16 patients underwent dynamic CSF surveillance during induction and follow-up. CSF analysis was performed at each induction cycle, which took 3 or 4 weeks, and every 3 months during the follow-up. MRI surveillance was performed every two cycles during the induction phase and every 3 months during the follow-up. Once the patients developed any symptoms that suggested disease recurrence, CSF analyses and MRI scans were performed immediately. We defined IL-10 relapse as a positive conversion in patients with previously undetectable IL-10 and increased concentration compared to the last test in patients with sustained IL-10 levels. As described previously, disease relapse was defined as new CNS lesions on MRI scan and/or new intra-ocular lesions by ophthalmologic examination. IL-10 relapse was detected a median of 67 (range: 28–402) days earlier than disease relapse in 10 patients, while disease relapse occurred at the same time in three patients. Three patients relapsed without detectable IL-10 levels (Fig. 4, Table 2).

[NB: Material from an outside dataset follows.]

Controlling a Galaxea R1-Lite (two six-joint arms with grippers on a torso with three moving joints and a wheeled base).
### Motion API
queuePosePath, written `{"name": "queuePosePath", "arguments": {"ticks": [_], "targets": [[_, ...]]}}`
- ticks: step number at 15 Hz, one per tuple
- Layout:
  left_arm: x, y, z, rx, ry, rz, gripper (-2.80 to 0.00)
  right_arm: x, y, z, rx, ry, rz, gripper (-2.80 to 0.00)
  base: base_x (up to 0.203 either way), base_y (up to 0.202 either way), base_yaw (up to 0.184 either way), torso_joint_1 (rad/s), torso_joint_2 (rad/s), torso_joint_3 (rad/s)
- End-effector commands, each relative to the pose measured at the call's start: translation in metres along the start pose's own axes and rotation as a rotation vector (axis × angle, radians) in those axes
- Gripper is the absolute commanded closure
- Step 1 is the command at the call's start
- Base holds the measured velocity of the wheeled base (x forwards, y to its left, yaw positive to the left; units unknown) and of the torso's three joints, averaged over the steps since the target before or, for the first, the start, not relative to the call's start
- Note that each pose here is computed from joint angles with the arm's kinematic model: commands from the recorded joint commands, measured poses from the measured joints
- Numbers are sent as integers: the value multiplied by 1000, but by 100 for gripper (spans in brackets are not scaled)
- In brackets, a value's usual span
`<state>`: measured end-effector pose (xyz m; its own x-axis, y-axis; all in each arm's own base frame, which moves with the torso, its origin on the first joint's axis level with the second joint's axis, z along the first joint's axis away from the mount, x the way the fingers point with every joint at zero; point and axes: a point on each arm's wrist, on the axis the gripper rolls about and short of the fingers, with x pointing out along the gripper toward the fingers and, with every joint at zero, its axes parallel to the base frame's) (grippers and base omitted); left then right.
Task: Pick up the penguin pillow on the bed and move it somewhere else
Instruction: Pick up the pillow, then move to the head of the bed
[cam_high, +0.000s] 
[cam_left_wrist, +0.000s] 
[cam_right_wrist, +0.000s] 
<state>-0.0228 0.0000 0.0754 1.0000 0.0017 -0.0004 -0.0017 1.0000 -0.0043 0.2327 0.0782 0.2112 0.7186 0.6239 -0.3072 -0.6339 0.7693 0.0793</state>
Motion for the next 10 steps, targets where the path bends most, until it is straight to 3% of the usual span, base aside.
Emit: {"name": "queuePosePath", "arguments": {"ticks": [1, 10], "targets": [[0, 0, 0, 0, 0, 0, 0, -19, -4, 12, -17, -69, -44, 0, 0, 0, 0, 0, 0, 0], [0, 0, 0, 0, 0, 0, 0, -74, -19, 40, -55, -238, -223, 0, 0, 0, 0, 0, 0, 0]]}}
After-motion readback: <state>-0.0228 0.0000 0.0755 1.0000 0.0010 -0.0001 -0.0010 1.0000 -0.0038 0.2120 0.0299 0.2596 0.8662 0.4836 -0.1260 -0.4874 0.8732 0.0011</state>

Prognostic factors for survival
Cox univariate regression was applied for PFS prognosis analysis using clinical characteristics including ocular involvement, PVRL subtype, IELSG score, treatment regimen, CSF IL-10 levels after two cycles, and post-treatment CSF IL-10 levels. Only detectable CSF IL-10 levels after induction therapy were poor predictors of PFS (p = 0.049, HR 0.638, 95% CI 0.408–0.998). The same factors were evaluated by univariate analysis using COX for OS. The high-risk group of IELSG showed a trend of poor OS (p = 0.077, HR 0.343, 95%CI 0.104–1.124).